BZÖ und SPÖ betreiben Parteipolitik am Rücken der Unternehmer und Arbeitsplätze. Trotz Einigkeit im Kärnten Gipfel, lehnen BZÖ und SPÖ Maßnahmen zur Sicherung von Arbeitsplätzen ab.

Klagenfurt (OTS) - "Die Unternehmer im Land wissen, dass sie sich auf BZÖ und SPÖ nicht verlassen können. So wie jeder Betriebsinhaber weiß, dass es bei BZÖ und SPÖ nur um Ankündigungen geht", sagt heute VP-Wirtschaftssprecher Gabriel Obernosterer, Bekanntlich haben BZÖ und SPÖ in der heutigen Regierungssitzung das erste, rasch umsetzbare Maßnahmenpaket für die Kärntner Wirtschaft aus dem Kärnten Gipfel abgelehnt. Dazu gehört u. a. der Gewerbeinvestitionskredit, bei dem das Gewerbereferat 50 % der Zinsen bei Investitions-Krediten von Firmen bis 10 Mitarbeiter übernehmen würde.

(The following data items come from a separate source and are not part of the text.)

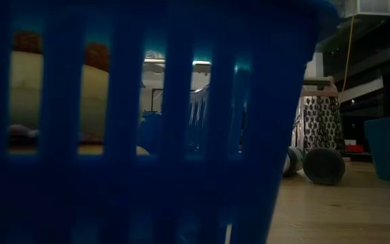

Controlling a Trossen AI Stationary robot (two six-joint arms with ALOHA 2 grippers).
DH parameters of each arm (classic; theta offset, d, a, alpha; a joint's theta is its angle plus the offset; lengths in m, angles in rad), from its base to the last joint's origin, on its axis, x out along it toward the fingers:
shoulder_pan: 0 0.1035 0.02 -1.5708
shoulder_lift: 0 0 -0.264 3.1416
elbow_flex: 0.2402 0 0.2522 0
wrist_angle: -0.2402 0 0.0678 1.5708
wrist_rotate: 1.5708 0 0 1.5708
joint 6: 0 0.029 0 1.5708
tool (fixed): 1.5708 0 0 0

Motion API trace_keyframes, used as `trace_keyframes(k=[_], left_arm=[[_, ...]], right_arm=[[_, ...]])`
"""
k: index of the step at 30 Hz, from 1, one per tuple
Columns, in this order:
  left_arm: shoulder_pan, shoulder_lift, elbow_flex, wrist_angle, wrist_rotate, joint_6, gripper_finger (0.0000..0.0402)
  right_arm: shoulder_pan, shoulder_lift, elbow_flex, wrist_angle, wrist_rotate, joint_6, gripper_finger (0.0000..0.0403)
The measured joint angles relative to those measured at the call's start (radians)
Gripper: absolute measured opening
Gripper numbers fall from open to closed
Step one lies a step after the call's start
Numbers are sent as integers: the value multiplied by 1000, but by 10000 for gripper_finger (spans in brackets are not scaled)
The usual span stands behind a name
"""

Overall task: Pick & Place Food Item
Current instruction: Put the red popcorn bag into the green bin, then adjust the blue bin

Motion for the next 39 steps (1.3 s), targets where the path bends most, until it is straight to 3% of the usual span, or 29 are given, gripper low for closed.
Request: trace_keyframes(k=[5, 14, 17, 21, 27, 35, 39], left_arm=[[23, 18, 0, -41, 14, -46, 71], [75, -6, 0, -234, -164, -101, 191], [94, -6, 0, -312, -154, -134, 211], [115, -20, 0, -261, -45, -140, 217], [117, -55, 0, -70, 41, -27, 171], [120, -62, -25, -61, 78, 11, 16], [127, -62, -118, -21, 148, -2, 4]], right_arm=[[-2, 0, 0, -1, 6, -34, 217], [-29, 0, 0, -50, 114, -62, 217], [-41, -2, 0, -63, 114, -56, 217], [-54, -2, 0, -76, 110, -55, 217], [-64, -2, 0, -77, 109, -45, 217], [-64, -3, 0, -77, 109, -22, 217], [-64, -3, 0, -77, 109, -18, 217]])
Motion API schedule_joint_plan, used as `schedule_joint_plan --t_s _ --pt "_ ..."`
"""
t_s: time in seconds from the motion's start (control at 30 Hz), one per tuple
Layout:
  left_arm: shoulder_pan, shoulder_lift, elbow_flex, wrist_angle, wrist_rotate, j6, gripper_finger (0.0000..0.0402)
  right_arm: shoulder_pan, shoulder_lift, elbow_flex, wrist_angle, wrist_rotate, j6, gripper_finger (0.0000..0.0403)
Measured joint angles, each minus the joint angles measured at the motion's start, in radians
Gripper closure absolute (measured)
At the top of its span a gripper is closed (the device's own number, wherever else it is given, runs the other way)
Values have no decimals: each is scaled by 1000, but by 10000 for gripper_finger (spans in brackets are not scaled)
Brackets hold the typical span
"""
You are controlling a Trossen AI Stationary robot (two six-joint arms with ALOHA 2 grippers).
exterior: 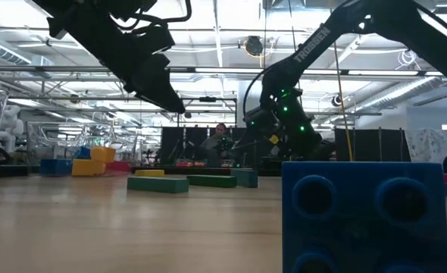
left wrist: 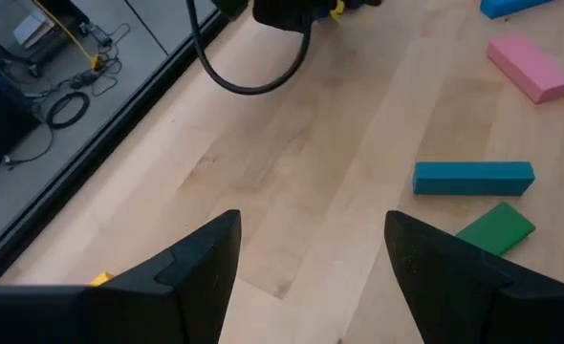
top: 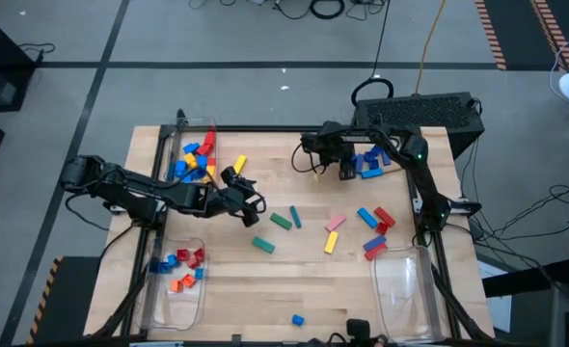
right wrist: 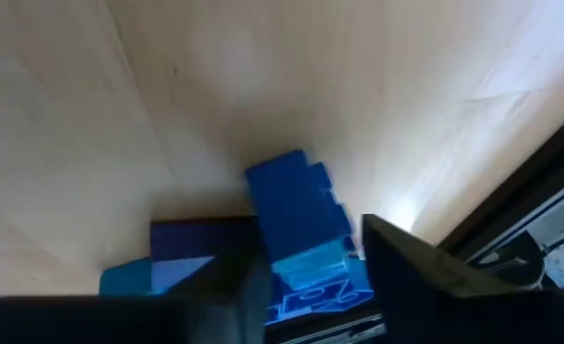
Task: Sort blocks by size
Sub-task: Put the blue four stud game piece into the bottom left transparent bin
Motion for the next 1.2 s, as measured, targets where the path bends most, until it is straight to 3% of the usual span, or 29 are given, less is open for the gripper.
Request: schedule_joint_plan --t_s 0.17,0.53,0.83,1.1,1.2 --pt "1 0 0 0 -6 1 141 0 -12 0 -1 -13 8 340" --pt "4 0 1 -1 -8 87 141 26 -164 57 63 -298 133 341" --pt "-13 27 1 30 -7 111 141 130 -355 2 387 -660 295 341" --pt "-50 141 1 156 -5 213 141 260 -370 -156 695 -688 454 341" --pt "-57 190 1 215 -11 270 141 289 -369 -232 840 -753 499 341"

"Das ist umso verwunderlicher, weil sich im Kärnten Gipfel und in den Arbeitsgruppen alle Parteien und alle Sozialpartner einig waren, die Arbeitsplätze zu sichern und die heimischen Unternehmer zu stärken. Trotz Gipfel, trotz Schulterschluss und trotz Bekenntnisse aller, alles für die heimische Wirtschaft und die Arbeitsplätze zu tun, tun BZÖ und SPÖ das Gegenteil und stellen sich als Verhinderer vor die Kärntner Unternehmer", so Obernosterer weiter.

Offensichtlich nehmen BZÖ noch SPÖ die drohende Finanz- und Wirtschaftskrise nicht ernst. "Für die beiden steht Parteipolitik im Vordergrund", ist Obernosterer sicher.

Genauso wie sich heute BZÖ und SPÖ in Eintracht gegen die Kärntner Klein- und Kleinstunternehmer, gegen die Arbeitsplätze und Lehrstellen stellten, haben BZÖ und SPÖ die Kärntner Wirtschaft auch mit einem Mega-Abgabenpaket belastet.

"Wirtschaft ist für BZÖ und SPÖ ein Fremdwort", erklärt Obernosterer.